Título: É preciso aprender com os chineses
Autor: Trevisan, Cláudia
Fonte: O Estado de São Paulo, 01/08/2010, Economia, p. B10/11

Em vez de lamentar os efeitos negativos da competição com a China, o Brasil e seus vizinhos devem aprender com o modelo de crescimento chinês e usar de maneira criativa o poder de barganha dado pela dependência chinesa em relação às commodities que produzem para fortalecer a indústria local.

A receita é do economista americano Kevin Gallagher, que escreveu em parceria com o uruguaio Roberto Porzecanski o livro The Dragon in the Room: China and the Future of Latin American Industrialization. Editado pela Stanford University Press, será lançado nos EUA em outubro. A seguir, trechos da entrevista concedida ao Estado em Pequim:

Quais são as principais conclusões do livro?

A emergência da China contribuiu de maneira significativa para o crescimento econômico da América Latina, especialmente a América do Sul. A demanda chinesa por produtos como minério de ferro, soja e cobre não só criou novo mercado de exportação para a região, mas também elevou o preço dessas commodities. Mas, no longo prazo, as implicações podem ser preocupantes. A permanência no caminho da exportação de commodities pode ser problemática em termos de taxa de câmbio, criação de empregos e degradação ambiental. Outro problema é que a China está superando os produtos industrializados da América Latina em terceiros mercados e na própria região. Nós calculamos que 94% de toda a indústria manufatureira latino-americano estão sob ameaça da China, o que representa 40% das exportações da região. Mais do que focar nos impactos negativos da China, a América Latina deveria aprender da China sobre como se globalizar, como construir indústrias competitivas e como conciliar políticas macro e microeconômicas. Eu não quero romantizar o modelo chinês de desenvolvimento, mas há muitas coisas que eles fizeram melhor que o Consenso de Washington.

É possível adotar elementos do modelo chinês em uma realidade tão diferente?

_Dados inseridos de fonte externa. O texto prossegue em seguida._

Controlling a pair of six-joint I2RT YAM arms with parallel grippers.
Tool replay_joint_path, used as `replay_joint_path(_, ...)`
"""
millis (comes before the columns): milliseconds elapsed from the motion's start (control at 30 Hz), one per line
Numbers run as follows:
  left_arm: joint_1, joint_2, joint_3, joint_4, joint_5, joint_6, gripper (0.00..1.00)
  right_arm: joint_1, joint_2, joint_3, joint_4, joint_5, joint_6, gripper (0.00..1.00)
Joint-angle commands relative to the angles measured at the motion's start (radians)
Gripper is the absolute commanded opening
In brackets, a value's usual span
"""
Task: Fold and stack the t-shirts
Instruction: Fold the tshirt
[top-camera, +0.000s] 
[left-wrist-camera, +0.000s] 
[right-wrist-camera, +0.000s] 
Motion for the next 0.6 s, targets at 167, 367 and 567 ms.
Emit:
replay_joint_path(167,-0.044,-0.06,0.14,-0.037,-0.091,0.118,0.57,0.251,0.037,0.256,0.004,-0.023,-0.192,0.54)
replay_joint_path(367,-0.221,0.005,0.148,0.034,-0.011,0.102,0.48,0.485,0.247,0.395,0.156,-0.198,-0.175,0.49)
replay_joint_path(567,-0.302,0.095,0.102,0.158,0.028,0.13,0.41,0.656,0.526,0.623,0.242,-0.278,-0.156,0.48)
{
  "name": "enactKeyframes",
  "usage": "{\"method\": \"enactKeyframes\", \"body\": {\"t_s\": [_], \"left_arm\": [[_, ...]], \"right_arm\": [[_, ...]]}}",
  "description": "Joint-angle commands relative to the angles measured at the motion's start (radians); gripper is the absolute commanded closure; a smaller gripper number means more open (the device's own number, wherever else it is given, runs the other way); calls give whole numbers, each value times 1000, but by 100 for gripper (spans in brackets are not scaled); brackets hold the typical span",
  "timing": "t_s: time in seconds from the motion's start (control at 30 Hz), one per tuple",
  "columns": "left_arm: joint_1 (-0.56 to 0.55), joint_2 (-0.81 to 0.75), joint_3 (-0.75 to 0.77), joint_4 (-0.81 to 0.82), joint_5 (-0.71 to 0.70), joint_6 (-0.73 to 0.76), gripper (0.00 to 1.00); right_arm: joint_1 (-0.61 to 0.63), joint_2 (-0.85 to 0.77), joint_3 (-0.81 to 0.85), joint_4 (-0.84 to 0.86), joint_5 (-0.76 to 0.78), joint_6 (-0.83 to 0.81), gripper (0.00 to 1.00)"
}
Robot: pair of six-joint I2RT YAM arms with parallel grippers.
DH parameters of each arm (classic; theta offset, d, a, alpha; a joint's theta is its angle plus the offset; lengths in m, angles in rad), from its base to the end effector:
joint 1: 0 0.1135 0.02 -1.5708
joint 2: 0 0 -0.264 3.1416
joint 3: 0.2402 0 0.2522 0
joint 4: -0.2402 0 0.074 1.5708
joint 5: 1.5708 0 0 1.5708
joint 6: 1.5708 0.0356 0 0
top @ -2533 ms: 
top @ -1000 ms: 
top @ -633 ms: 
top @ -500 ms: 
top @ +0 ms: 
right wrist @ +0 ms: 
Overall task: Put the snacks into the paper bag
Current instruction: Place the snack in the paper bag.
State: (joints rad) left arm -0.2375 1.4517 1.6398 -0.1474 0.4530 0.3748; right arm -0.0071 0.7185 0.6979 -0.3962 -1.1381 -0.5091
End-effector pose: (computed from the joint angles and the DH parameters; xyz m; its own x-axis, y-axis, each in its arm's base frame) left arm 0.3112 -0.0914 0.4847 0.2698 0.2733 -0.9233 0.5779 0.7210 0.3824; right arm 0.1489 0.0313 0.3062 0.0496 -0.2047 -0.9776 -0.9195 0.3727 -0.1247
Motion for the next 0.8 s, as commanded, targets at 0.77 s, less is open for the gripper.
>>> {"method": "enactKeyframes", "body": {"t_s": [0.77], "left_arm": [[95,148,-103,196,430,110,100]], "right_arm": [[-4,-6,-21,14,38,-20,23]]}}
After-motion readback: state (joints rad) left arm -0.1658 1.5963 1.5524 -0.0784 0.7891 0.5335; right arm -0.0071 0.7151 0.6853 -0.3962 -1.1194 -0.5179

A China tem um Estado poderoso e alta taxa de poupança, que dá ao país imensa capacidade de investir, algo que o Brasil não possui. É um grande desafio. Passei uma semana no BNDES (Banco Nacional de Desenvolvimento Econômico e Social) e vi que eles estão ajudando empresas brasileiras a conquistar mercados de exportação, desenvolver energia eólica, fortalecer a indústria de software. São passos na direção certa. Na América Latina, muitos países liberalizaram setores da noite para o dia e as companhias não estavam prontas para competir. A China tem setores liberalizados e outros com forte apoio do Estado. Deng Xiaoping disse que o processo de liberalização seria como cruzar um rio sentindo cada pedra. Às vezes, tenho a impressão de que os latino-americanos se atiram no rio sem saber como nadar nas águas da globalização.

A receita do Consenso de Washington pode ser prejudicial para os países da América Latina quando eles enfrentam a concorrência da China, onde o Estado é forte e há um grau de proteção a setores da economia?

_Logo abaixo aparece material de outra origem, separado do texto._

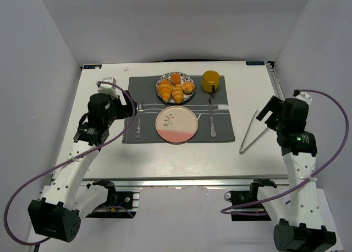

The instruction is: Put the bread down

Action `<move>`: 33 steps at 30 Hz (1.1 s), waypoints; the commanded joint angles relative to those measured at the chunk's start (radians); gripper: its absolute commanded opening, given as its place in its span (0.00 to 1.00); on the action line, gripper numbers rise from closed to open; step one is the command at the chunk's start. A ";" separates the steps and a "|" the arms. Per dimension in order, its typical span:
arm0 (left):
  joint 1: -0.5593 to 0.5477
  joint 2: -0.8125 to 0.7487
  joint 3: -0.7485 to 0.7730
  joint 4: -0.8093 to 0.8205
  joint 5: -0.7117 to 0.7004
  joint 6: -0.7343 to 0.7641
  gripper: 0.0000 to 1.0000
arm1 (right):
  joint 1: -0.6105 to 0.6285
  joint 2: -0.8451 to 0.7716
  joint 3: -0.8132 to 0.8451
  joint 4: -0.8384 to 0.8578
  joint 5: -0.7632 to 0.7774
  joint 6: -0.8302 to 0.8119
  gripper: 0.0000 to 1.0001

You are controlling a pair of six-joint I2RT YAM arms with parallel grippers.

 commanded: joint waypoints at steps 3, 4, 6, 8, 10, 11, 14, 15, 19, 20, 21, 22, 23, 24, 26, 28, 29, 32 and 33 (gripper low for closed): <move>0.002 -0.006 0.021 -0.033 0.008 0.040 0.98 | -0.001 -0.101 -0.086 -0.055 -0.052 0.013 0.89; 0.002 -0.006 0.018 -0.031 0.008 0.037 0.98 | -0.001 -0.132 -0.112 -0.033 -0.092 0.013 0.89; 0.002 -0.006 0.007 -0.025 0.018 0.036 0.98 | -0.001 -0.143 -0.149 -0.067 -0.016 0.080 0.89; 0.002 -0.010 0.004 -0.025 0.018 0.033 0.98 | -0.001 -0.148 -0.180 -0.078 0.055 0.143 0.89; 0.002 -0.023 -0.001 -0.022 0.018 0.028 0.98 | -0.001 -0.096 -0.217 -0.062 0.041 0.149 0.89; 0.002 -0.026 -0.004 -0.019 0.020 0.028 0.98 | -0.001 -0.071 -0.220 -0.071 0.048 0.164 0.89; 0.002 -0.043 -0.016 -0.013 0.018 0.022 0.98 | -0.001 0.016 -0.247 -0.059 0.091 0.236 0.89; 0.002 -0.046 -0.021 -0.013 0.020 0.019 0.98 | -0.001 0.024 -0.279 -0.038 0.093 0.241 0.89; 0.002 -0.055 -0.044 -0.010 0.015 0.011 0.98 | -0.001 0.067 -0.347 0.060 0.072 0.260 0.89; 0.002 -0.059 -0.050 -0.007 0.012 0.010 0.98 | -0.001 0.079 -0.359 0.109 0.062 0.250 0.89; 0.002 -0.061 -0.056 -0.005 0.012 0.008 0.98 | -0.001 0.111 -0.372 0.144 0.052 0.237 0.89; 0.002 -0.061 -0.064 -0.002 0.011 0.007 0.98 | -0.001 0.133 -0.382 0.175 0.035 0.226 0.89; 0.002 -0.061 -0.073 0.000 0.011 0.005 0.98 | -0.001 0.154 -0.390 0.218 0.029 0.205 0.89; 0.002 -0.060 -0.076 0.000 0.012 0.005 0.98 | -0.001 0.180 -0.389 0.235 0.024 0.192 0.89; 0.002 -0.058 -0.081 -0.002 0.009 0.004 0.98 | -0.001 0.246 -0.380 0.282 0.013 0.175 0.89; 0.002 -0.056 -0.085 0.003 0.012 0.002 0.98 | -0.001 0.297 -0.375 0.324 0.010 0.160 0.89; 0.002 -0.058 -0.090 0.004 0.011 0.001 0.98 | -0.001 0.311 -0.366 0.332 0.010 0.152 0.89; 0.002 -0.053 -0.094 0.006 0.011 -0.003 0.98 | -0.001 0.372 -0.350 0.359 0.013 0.137 0.89; 0.002 -0.053 -0.094 0.004 0.008 -0.003 0.98 | -0.001 0.388 -0.341 0.367 0.013 0.132 0.89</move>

Com certeza. Eu não acho que a América Latina deva voltar ao período de 1950 a 1982, porque a liberalização era necessária. Mas acredito que se foi muito longe nessa direção e agora é o momento de ser mais pragmático e pensar setor por setor, commodity por commodity e ver qual é o mix eficiente de Estado e mercado. Na China, o Estado tem presença grande no setor automobilístico, que é mais complexo. Mas, no eletrônico, o Estado não tem papel muito relevante e o setor privado domina. Há muito que aprender e espero que instituições dentro e fora do governo estejam surgindo no Brasil para estudar o modelo econômico chinês.

O senhor vê risco de desindustrialização do Brasil em razão da concorrência chinesa?

Certamente isso não vai acontecer amanhã. Há muitas oportunidades para o Brasil trilhar o caminho correto. Mas o pior cenário é a desindustrialização. O desafio para o Brasil é usar o mercado de exportação de commodities à China como alavanca para balancear o crescimento econômico.

Qual é a importância da América Latina para a China?

A China precisa muito da América Latina. Cerca de um quarto da importação de commodities do país vem da região. Isso dá à região poder de barganha para dizer: "Vamos vender nosso minério de ferro se vocês fizerem joint venture para construir uma siderúrgica aqui com um centro de pesquisa e desenvolvimento", por exemplo. É o que a China fez com os investidores estrangeiros. É a isso que me refiro quando falo da necessidade de aprender com os chineses.